ArXiv Preprint
Nowadays the medical domain is receiving more and more attention in
applications involving Artificial Intelligence. Clinicians have to deal with an
enormous amount of unstructured textual data to make a conclusion about
patients' health in their everyday life. Argument mining helps to provide a
structure to such data by detecting argumentative components in the text and
classifying the relations between them. However, as it is the case for many
tasks in Natural Language Processing in general and in medical text processing
in particular, the large majority of the work on computational argumentation
has been done only for English. This is also the case with the only dataset
available for argumentation in the medical domain, namely, the annotated
medical data of abstracts of Randomized Controlled Trials (RCT) from the
MEDLINE database.
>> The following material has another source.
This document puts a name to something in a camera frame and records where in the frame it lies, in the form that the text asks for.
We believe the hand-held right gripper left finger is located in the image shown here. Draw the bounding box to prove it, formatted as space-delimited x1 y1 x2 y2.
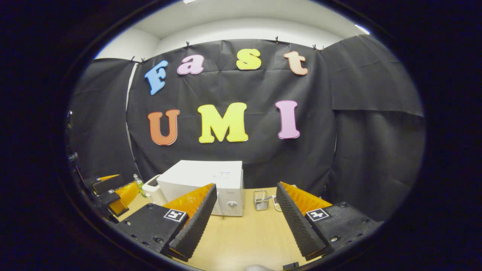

In order to mitigate the lack of annotated data for other
languages, we empirically investigate several strategies to perform argument
mining and classification in medical texts for a language for which no
annotated data is available. This project shows that automatically translating
and project annotations from English to a target language (Spanish) is an
effective way to generate annotated data without manual intervention.
Furthermore, our experiments demonstrate that the translation and projection
approach outperforms zero-shot cross-lingual approaches using a large masked
multilingual language model. Finally, we show how the automatically generated
data in Spanish can also be used to improve results in the original English
evaluation setting.
Anar Yeginbergenova, Rodrigo Agerri
2023-01-25